Thanks guys! It was delicious!


----------



## negolien (Jun 16, 2022)

Looks good minus the extra piece of bread in the middle lol


----------



## bauchjw (Jun 16, 2022)

Wow! That is hall of fame worthy! Points for sure!


----------



## Sven Svensson (Jun 17, 2022)

indaswamp said:


> 12 thick cut slices of Apple and Hickory cold smoked bacon on that sandwich. The creole tomato was cut about 1/2" thick....2 slices....pure heaven!


There’s something beautiful about using 12 slices of bacon on a BLT! A restaurant will give you maybe 3. But because you’re a grown adult in charge of your own destiny, 12 is perfect. Haha! This is going to make me smile all night.


----------



## Steve H (Jun 17, 2022)

Good god! That's big enough to have its own zip code! Love it!


----------



## negolien (Jun 17, 2022)

I have been using Rye's lately for BLT's. Always trying to Frankenstein stuff see what bizarre stuff tastes good.


----------



## GonnaSmoke (Jun 17, 2022)

Keith, why'd you have to go and do that?? A BLT with home grown tomatoes and Duke's mayo is my absolute favorite sandwich. Home cured, thick sliced bacon would send it over the top. Very nice, indeed...


----------



## GonnaSmoke (Jun 17, 2022)

indaswamp said:


> Could not find fresh corn on the cob


My farmer friend is picking today and tomorrow...


----------



## SmokinAl (Jun 17, 2022)

FANTASTIC!!!
Al


----------



## JLeonard (Jun 17, 2022)

had BLTs the other day...Mine wasnt near as pretty as yours. But hit the spot as I had been craving them (thanks steroids). 
Jim


----------



## indaswamp (Jun 17, 2022)

GonnaSmoke said:


> Duke's mayo


Duke's is real close to our local brand...Blue Plate.


----------



## indaswamp (Jun 17, 2022)

negolien said:


> Looks good minus the extra piece of bread in the middle lol





bauchjw said:


> Wow! That is hall of fame worthy! Points for sure!





Steve H said:


> Good god! That's big enough to have its own zip code! Love it!





negolien said:


> I have been using Rye's lately for BLT's. Always trying to Frankenstein stuff see what bizarre stuff tastes good.





GonnaSmoke said:


> Keith, why'd you have to go and do that?? A BLT with home grown tomatoes and Duke's mayo is my absolute favorite sandwich. Home cured, thick sliced bacon would send it over the top. Very nice, indeed...





SmokinAl said:


> FANTASTIC!!!
> Al





JLeonard said:


> had BLTs the other day...Mine wasnt near as pretty as yours. But hit the spot as I had been craving them (thanks steroids).
> Jim


Thanks Guys!


----------



## indaswamp (Jun 17, 2022)

GonnaSmoke said:


> My farmer friend is picking today and tomorrow...

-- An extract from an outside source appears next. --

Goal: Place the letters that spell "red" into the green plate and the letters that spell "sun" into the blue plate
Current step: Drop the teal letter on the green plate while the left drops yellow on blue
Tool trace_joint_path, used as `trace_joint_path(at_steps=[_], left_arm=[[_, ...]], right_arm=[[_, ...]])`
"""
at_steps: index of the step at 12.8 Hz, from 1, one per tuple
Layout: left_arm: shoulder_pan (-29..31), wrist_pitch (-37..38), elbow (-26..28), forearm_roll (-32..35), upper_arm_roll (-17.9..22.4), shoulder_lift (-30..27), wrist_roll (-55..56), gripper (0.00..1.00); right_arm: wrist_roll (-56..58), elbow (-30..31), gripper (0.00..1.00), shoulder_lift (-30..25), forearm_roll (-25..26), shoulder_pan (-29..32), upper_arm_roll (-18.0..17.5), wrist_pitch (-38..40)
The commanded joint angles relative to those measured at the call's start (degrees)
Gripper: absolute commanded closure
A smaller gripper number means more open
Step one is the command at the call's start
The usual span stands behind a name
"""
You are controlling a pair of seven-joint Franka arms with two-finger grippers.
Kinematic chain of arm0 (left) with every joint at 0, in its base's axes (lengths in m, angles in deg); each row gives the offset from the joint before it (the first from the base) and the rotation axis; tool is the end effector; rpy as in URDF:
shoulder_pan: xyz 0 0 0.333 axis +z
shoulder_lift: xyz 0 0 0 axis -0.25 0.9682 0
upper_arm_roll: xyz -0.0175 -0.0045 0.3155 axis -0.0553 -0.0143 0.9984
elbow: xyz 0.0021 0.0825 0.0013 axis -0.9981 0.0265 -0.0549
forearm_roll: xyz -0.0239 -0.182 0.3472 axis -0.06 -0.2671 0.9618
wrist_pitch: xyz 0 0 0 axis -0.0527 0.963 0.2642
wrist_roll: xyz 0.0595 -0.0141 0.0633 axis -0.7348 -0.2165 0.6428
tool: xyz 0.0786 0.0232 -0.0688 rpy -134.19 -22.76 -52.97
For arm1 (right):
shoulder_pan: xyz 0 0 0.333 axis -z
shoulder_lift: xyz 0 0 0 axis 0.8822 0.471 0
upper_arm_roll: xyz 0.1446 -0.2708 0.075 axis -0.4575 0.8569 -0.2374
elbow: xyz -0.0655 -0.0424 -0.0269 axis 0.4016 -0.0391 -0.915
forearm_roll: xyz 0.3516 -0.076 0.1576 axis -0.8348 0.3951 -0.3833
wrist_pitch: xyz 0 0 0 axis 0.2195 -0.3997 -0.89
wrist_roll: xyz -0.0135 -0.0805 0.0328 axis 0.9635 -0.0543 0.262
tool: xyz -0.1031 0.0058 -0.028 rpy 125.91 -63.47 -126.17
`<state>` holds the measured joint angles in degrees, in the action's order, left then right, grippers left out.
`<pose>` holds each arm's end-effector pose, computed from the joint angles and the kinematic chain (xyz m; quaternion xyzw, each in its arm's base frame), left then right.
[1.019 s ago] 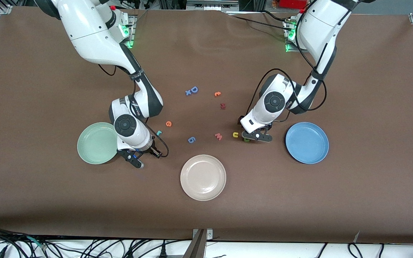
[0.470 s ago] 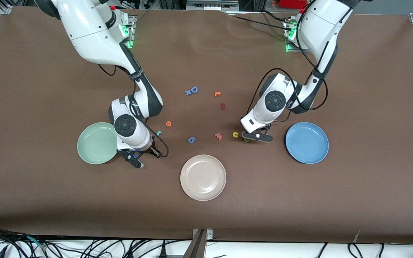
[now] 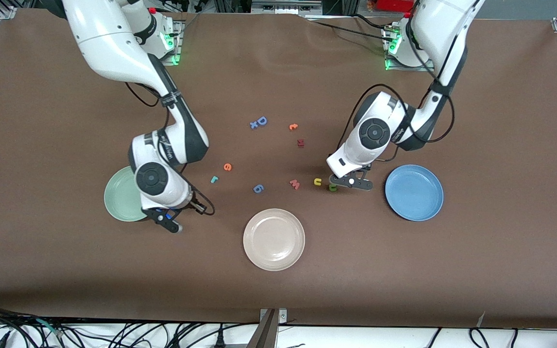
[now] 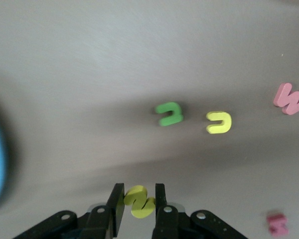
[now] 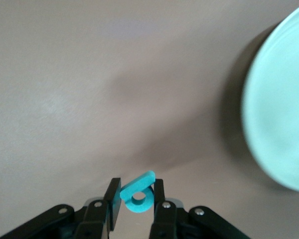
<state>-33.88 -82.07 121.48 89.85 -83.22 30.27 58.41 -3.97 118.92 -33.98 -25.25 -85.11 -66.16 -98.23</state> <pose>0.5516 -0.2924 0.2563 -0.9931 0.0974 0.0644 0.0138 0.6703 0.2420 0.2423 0.9643 -0.2609 -0.0296 0.0336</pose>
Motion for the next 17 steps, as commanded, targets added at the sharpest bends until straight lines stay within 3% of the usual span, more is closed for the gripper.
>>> trace_joint_path(at_steps=[1, 4, 7, 10, 13, 14, 15, 17], left_arm=[[2.4, 9.1, -2.8, 6.9, 0.2, -2.7, -0.3, 1.00], [9.5, 8.9, -2.8, 15.1, 0.0, -1.7, -7.1, 0.97], [13.3, 8.2, -2.5, 16.5, 0.1, 0.7, -10.0, 0.97], [15.4, 6.9, -1.8, 16.5, 0.1, 3.5, -10.0, 0.94], [17.9, 0.7, 2.3, 17.8, 0.1, 3.8, -10.0, 0.90], [17.9, 0.7, 2.4, 17.8, 0.1, 3.8, -10.0, 0.58], [17.9, 0.7, 2.4, 17.8, 0.1, 3.7, -10.0, 0.02], [18.0, 1.1, 2.2, 17.8, 0.0, 3.2, -10.0, 0.00]], right_arm=[[8.6, 0.8, 0.79, -3.7, 0.6, 1.1, 2.3, 7.3], [17.9, 3.9, 0.78, -6.2, 0.7, 1.1, 6.6, 8.9], [25.0, 8.4, 0.78, -8.9, 0.6, 1.2, 9.7, 7.7], [28.9, 20.5, 0.78, -13.5, 0.6, 1.2, 10.9, -5.4], [28.9, 27.2, 0.78, -15.2, 0.6, 1.2, 11.0, -13.8], [28.9, 29.1, 0.78, -15.3, 0.6, 1.2, 11.0, -16.8], [28.9, 30.9, 0.78, -15.3, 0.5, 1.2, 11.0, -20.0], [28.9, 33.0, 0.78, -15.3, 0.4, 1.2, 11.0, -23.8]])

Got my buddy from Kansas coming down next thursday for our annual Fishing trip. He is bringing some fresh corn for the grill...


----------



## GonnaSmoke (Jun 17, 2022)

indaswamp said:


> Got my buddy from Kansas coming down next thursday for our annual Fishing trip. He is bringing some fresh corn for the grill...


Well I got 3 bushels+ this morning of bicolored. Now the fun begins...


----------



## tx smoker (Jun 17, 2022)

Damn Keith!! That's one monster BLT!! Sounds like it was worth the wait.

Robert


----------



## indaswamp (Jun 17, 2022)

tx smoker said:


> Damn Keith!! That's one monster BLT!! Sounds like it was worth the wait.
> 
> Robert


Thanks Robert! There is a little restaurant by the deer camp in Mississippi that makes a BLT like this. Everything on the sandwich is home made/ home grown. It is run by a church outreach program. There is no tuition so and the kids have to work in the store, restaurant and on the farm and that pays for the outreach. They grow greenhouse tomatoes and lettuce year round. Bake the bread daily, and cold smoke the bacon in the winter. I try to stop by at least once when I'm at the camp to help support them....and the food is phenomenal!


----------